Inter-tribal conflicts in Kenya have diminished in recent years. Unfortunately, Kenya has, like many countries in the recent past, faced terrorism attacks. These attacks were never specifically aimed at tourists. Although it is a very sad thing, and one can take precautions in mind such as avoiding crowded places, we can only hope that it never holds people back from doing what they really love: travelling. Tourism is usually one of the first economic sectors hit hardest as tourists shy away, whilst so many people depend on it for their livelihoods.

Some safety tips for tourists in Nairobi

If you are driving around in Nairobi, lock your doors, avoid driving after dark, and don’t leave your car unattended with all your luggage in it. If you’re heading out to explore Nairobi town, it’s better to take a taxi instead of your rental car. It’s also more convenient for parking, etc. Some additional tips:

Choose a (private) taxi or Uber over public transport, especially when coming from the airport.
Do not walk on the streets after dark. Use taxi drivers to drop you inside a secure compound.
Beware of people hanging around when you are going to the bank or the ATM, and preferably use ATMs inside shopping malls.

Some advice to consider

Do not hand out money, clothes, pens or sweets at random to local children. However touching it might be, it encourages begging and creates a distorted view of tourism. Instead, show genuine interest, play and talk with the kids the way you would with children in your own country.

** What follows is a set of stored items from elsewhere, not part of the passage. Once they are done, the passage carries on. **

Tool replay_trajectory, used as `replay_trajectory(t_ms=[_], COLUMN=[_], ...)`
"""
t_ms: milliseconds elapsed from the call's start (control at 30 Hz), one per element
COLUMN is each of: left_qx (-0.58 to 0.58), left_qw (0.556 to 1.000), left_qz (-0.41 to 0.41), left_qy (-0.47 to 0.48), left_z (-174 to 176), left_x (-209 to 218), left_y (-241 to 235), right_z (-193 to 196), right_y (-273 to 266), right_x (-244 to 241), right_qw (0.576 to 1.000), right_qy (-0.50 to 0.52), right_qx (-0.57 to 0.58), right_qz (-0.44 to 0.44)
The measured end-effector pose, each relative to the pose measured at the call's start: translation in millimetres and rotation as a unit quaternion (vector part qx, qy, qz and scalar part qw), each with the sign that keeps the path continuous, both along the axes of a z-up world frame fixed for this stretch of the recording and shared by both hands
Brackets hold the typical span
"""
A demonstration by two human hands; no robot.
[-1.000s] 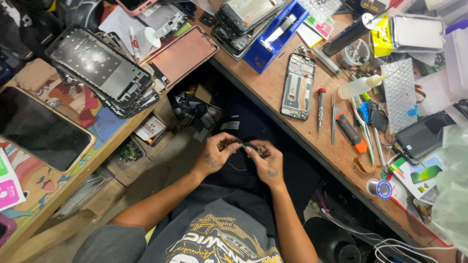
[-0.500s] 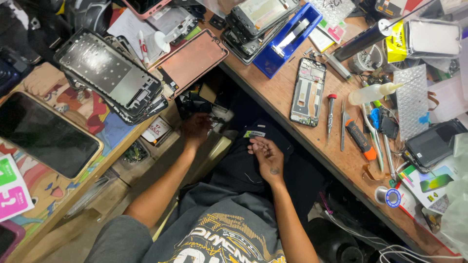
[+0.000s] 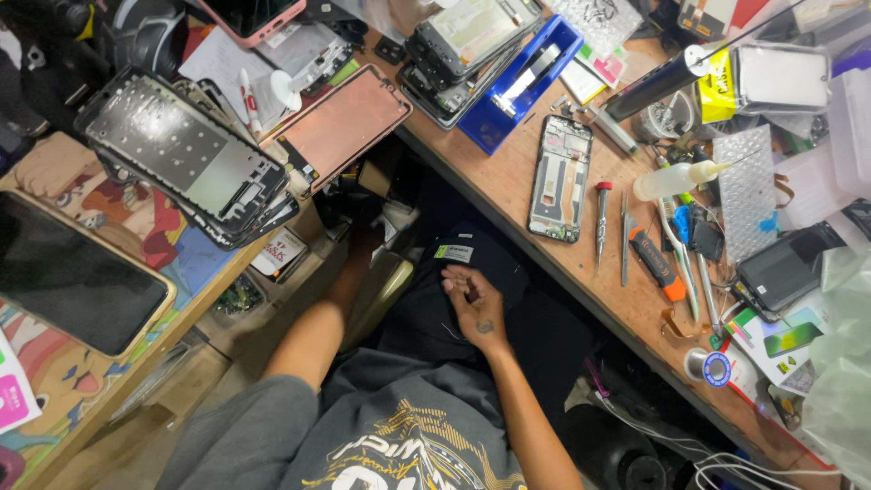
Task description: The person uses a screwdriver to remove screws from a disassembled smartphone, then uses tweezers to lift and remove a small circuit board. They wipe the phone's interior with a cloth and continue unscrewing components.
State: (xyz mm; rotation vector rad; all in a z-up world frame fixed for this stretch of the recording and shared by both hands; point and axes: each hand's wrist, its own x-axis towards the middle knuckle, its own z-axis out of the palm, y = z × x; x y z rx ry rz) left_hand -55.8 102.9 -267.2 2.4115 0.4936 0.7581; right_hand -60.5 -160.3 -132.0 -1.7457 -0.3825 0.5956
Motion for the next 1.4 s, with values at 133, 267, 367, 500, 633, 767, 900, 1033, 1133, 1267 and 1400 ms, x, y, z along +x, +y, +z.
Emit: replay_trajectory(t_ms=[133, 267, 367, 500, 633, 767, 900, 1033, 1133, 1267, 1400], left_qx=[-0.141, -0.336, -0.421, -0.396, -0.257, -0.136, -0.123, -0.118, -0.123, -0.128, -0.131], left_qw=[0.988, 0.940, 0.907, 0.912, 0.926, 0.943, 0.952, 0.956, 0.956, 0.954, 0.955], left_qz=[-0.015, -0.017, -0.019, -0.080, -0.207, -0.265, -0.263, -0.252, -0.250, -0.249, -0.250], left_qy=[0.061, 0.058, 0.006, -0.070, -0.182, -0.149, -0.094, -0.096, -0.095, -0.104, -0.096], left_z=[-17, 12, 85, 203, 282, 302, 294, 286, 285, 285, 284], left_x=[-35, -49, -32, -25, -15, 11, 24, 25, 26, 26, 27], left_y=[-13, -34, -44, -80, -107, -120, -130, -134, -135, -133, -133], right_z=[8, 53, 106, 166, 192, 196, 193, 194, 198, 206, 209], right_y=[-4, -11, -24, -42, -46, -51, -53, -53, -50, -47, -46], right_x=[-1, 4, 15, 42, 70, 87, 104, 118, 124, 131, 134], right_qw=[0.999, 0.999, 0.989, 0.951, 0.911, 0.912, 0.885, 0.874, 0.855, 0.850, 0.828], right_qy=[0.050, 0.004, -0.128, -0.306, -0.391, -0.392, -0.449, -0.468, -0.490, -0.480, -0.503], right_qx=[0.019, -0.039, -0.034, -0.048, -0.112, -0.121, -0.121, -0.110, -0.141, -0.162, -0.178], right_qz=[0.002, 0.034, 0.058, 0.000, -0.059, -0.025, 0.020, 0.073, 0.098, 0.148, 0.174])
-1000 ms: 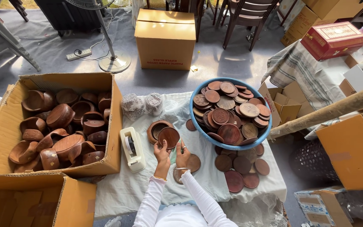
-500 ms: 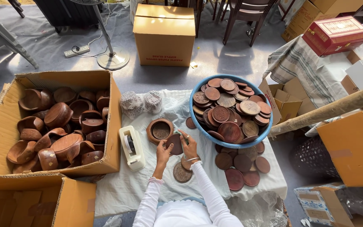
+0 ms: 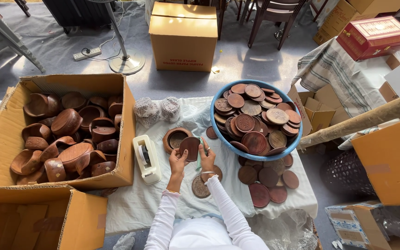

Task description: The person sits at a table and uses a green cloth to polish small, round wooden items. They pick up each item from a blue bowl, rub it with the cloth, and place it on the table. The person also handles a small wooden bowl during the process.

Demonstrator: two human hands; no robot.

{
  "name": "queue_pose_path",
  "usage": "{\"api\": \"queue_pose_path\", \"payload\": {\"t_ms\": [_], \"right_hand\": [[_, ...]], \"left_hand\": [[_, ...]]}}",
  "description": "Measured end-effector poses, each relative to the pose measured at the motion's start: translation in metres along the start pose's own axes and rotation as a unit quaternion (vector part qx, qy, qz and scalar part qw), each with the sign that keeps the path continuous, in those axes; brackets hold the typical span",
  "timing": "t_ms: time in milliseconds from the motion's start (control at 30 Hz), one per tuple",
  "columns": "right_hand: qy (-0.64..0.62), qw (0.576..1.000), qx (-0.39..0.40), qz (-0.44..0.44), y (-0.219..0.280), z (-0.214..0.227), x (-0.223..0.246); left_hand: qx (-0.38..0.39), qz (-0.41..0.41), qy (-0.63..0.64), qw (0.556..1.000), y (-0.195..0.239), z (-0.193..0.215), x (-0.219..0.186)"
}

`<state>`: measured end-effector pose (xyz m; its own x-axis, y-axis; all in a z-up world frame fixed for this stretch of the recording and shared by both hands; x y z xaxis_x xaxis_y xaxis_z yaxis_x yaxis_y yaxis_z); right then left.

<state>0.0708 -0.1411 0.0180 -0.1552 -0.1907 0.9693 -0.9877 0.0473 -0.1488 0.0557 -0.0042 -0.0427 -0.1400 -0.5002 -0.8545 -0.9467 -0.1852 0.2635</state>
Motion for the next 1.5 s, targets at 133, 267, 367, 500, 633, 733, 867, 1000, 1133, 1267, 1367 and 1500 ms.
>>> {"api": "queue_pose_path", "payload": {"t_ms": [133, 267, 367, 500, 633, 733, 867, 1000, 1133, 1267, 1367, 1500], "right_hand": [[-0.031, 0.996, -0.068, -0.046, 0.024, -0.012, 0.004], [0.02, 0.996, -0.085, -0.019, 0.03, 0.001, -0.016], [0.042, 0.997, -0.006, -0.058, 0.022, 0.02, -0.022], [0.153, 0.964, 0.214, -0.042, 0.015, 0.021, -0.023], [0.006, 0.973, 0.212, -0.087, 0.02, 0.01, -0.026], [-0.177, 0.962, 0.118, -0.173, 0.028, -0.006, -0.015], [-0.052, 0.996, 0.009, -0.069, 0.029, -0.009, -0.015], [0.057, 0.997, -0.049, -0.025, 0.04, -0.022, 0.015], [0.033, 0.998, -0.045, -0.012, 0.055, -0.033, 0.022], [0.031, 0.997, 0.069, 0.004, 0.061, -0.048, 0.034], [0.141, 0.979, 0.132, 0.06, 0.056, -0.053, 0.038], [0.389, 0.901, 0.115, 0.156, 0.05, -0.056, 0.033]], "left_hand": [[-0.023, -0.002, 0.141, 0.99, -0.012, 0.005, 0.038], [-0.033, 0.001, 0.099, 0.995, -0.013, 0.014, 0.037], [-0.005, -0.053, -0.064, 0.997, -0.017, 0.029, 0.021], [0.085, -0.048, -0.251, 0.963, -0.01, 0.028, -0.018], [0.085, -0.051, -0.248, 0.964, -0.003, 0.02, -0.022], [0.035, -0.099, -0.152, 0.983, -0.02, 0.03, 0.011], [-0.028, -0.114, 0.022, 0.993, -0.036, 0.043, 0.055], [-0.061, -0.07, 0.191, 0.977, -0.028, 0.023, 0.052], [-0.043, -0.058, 0.189, 0.979, -0.034, 0.022, 0.063], [0.017, 0.073, 0.174, 0.982, -0.05, 0.027, 0.09], [0.068, 0.116, 0.22, 0.966, -0.026, 0.011, 0.053], [0.104, 0.097, 0.284, 0.948, 0.008, -0.008, -0.009]]}}
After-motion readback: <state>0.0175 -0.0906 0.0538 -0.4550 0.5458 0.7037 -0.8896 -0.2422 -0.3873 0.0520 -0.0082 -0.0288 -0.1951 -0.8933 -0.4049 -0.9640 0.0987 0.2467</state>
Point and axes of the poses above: each hand's wrist, its own y-axis away from the middle knuckle, its own z-axis out of the back of the hand, x = y × z, the point moved 4 cm from there along -y, towards the middle knuckle, and after that the axes turned 6 degrees about x, right-handed, at the moved point
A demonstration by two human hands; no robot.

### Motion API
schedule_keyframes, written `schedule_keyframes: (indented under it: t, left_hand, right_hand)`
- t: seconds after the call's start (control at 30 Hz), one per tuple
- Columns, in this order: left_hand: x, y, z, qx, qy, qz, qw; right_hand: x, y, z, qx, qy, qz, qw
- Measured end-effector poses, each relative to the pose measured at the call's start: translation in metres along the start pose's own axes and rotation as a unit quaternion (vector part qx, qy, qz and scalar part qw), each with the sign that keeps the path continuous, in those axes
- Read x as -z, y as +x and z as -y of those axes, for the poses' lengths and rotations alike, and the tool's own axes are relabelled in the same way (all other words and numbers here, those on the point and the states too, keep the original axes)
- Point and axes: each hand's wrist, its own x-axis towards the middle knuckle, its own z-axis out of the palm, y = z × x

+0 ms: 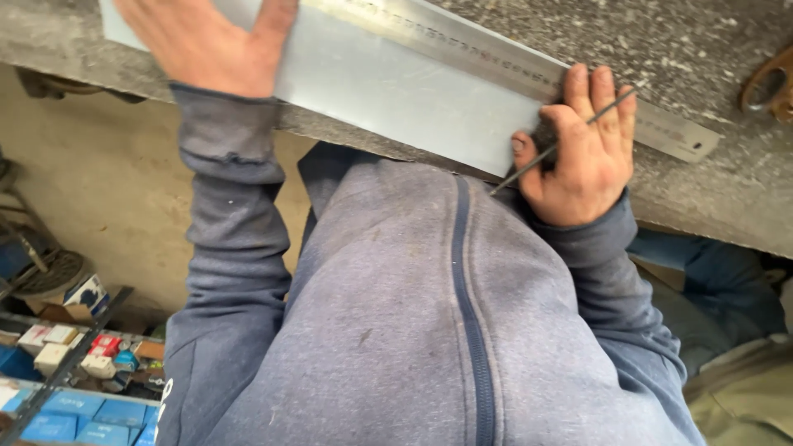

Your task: The recorder is measuring and marking a white sheet on a workshop table using a long metal ruler and a scribing tool.

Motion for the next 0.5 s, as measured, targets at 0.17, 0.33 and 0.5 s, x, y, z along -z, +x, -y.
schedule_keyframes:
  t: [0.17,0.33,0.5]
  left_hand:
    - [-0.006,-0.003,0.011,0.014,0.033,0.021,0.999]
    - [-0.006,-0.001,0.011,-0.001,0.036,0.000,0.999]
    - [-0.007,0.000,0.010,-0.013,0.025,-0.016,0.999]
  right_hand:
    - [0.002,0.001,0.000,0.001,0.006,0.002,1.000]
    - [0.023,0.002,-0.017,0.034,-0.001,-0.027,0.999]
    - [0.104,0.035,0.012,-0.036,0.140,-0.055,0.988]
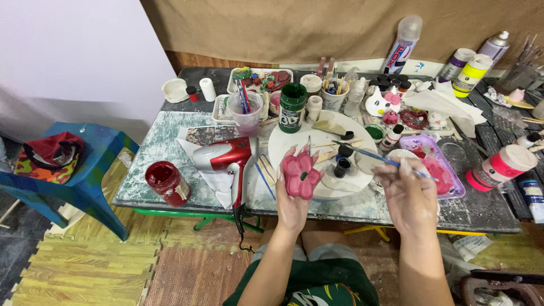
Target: The person paints a pink flower-shaped object using a brush, applying green paint to the center and pink paint to the petals. They use a hairdryer to dry the paint between applications and continue adding details to the object.
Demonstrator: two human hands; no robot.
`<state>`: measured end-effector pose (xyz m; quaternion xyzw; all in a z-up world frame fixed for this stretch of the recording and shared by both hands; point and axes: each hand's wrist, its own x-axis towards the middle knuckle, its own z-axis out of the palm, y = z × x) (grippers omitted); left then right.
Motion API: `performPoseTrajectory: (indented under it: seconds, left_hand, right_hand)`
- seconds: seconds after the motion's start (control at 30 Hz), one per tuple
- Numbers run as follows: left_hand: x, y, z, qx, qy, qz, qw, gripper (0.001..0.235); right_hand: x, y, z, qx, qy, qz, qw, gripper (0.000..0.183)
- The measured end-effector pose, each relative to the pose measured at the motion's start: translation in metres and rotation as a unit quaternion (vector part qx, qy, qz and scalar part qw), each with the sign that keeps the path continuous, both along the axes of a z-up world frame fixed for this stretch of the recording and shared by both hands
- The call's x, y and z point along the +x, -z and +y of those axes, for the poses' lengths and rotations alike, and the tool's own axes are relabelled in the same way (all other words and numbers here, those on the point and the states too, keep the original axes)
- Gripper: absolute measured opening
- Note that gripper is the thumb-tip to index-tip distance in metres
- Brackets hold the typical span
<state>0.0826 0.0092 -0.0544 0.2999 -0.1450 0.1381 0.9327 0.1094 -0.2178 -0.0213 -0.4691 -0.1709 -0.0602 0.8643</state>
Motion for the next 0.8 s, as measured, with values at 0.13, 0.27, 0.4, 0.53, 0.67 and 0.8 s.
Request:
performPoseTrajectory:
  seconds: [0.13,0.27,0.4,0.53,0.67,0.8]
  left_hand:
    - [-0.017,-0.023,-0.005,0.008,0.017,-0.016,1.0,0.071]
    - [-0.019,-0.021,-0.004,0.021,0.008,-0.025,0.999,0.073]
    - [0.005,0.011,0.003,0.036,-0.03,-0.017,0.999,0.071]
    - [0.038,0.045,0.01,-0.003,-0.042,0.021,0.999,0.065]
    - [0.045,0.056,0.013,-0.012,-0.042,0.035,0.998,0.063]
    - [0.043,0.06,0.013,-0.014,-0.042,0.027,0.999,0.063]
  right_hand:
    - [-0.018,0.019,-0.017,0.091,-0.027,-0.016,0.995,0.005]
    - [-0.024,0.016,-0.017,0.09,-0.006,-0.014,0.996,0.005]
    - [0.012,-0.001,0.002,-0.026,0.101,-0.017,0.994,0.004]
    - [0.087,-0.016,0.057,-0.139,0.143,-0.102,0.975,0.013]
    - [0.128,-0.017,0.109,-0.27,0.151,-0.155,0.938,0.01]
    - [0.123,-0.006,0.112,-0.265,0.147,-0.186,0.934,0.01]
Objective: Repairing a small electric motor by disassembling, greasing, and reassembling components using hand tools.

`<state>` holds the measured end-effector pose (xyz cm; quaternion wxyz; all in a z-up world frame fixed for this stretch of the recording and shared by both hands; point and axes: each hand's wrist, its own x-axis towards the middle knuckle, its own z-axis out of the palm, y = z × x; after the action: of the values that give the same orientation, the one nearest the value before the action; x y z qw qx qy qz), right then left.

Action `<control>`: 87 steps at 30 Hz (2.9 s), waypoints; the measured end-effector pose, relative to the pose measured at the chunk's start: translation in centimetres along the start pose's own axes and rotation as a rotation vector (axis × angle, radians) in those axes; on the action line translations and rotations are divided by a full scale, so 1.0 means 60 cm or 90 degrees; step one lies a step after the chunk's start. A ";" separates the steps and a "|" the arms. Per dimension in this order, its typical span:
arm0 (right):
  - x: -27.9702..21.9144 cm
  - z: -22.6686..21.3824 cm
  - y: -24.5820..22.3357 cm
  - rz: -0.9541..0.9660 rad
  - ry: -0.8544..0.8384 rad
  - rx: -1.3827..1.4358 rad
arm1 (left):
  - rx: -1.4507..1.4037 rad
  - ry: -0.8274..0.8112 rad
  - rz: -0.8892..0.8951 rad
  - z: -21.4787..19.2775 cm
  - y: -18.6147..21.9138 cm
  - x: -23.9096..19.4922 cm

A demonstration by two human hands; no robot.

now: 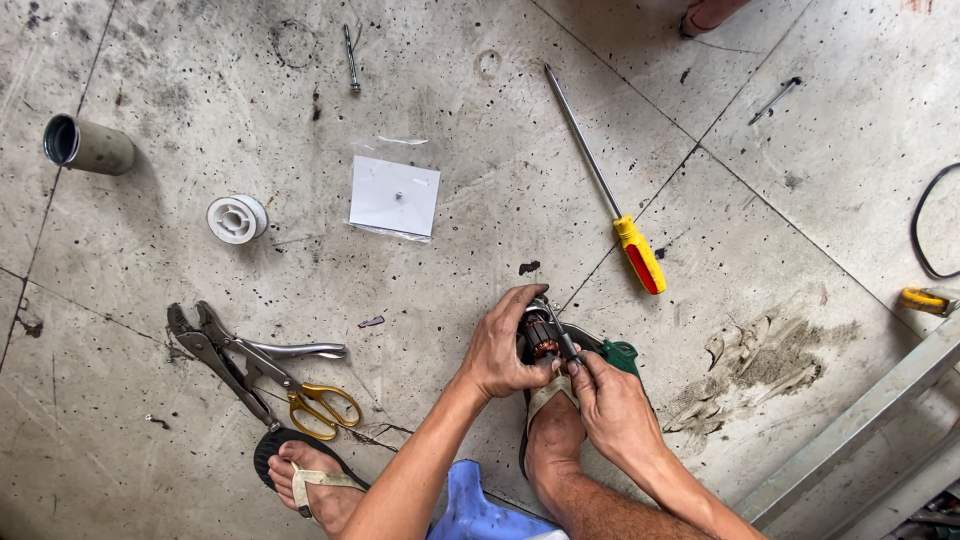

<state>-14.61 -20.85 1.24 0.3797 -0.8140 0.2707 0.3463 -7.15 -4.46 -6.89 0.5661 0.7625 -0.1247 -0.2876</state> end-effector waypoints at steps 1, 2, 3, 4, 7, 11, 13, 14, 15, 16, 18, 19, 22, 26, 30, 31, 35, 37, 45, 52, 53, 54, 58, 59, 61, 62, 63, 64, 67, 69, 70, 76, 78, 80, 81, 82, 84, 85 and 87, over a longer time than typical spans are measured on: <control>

If you really want to bring goods, a lodge owner or connection to a local organization is a good source of advice. You can also check Pack for a Purpose. It would be good to find out which goods can be bought locally. Basic school supplies and basic (first aid) medical supplies are easily found in the shopping malls in Nairobi – in this way you stimulate the local economy.

We discourage leaving stuff behind in your hotel room – it’s better to give it to the lodge owner than leaving it for the maid to find, which might cause friction among the staff.

Most lodges have a tipping box and distribute the tips equally among all the staff. If you enjoyed the service, just be generous and contribute to the tipping box. As for your driver or guide, tipping is highly appreciated.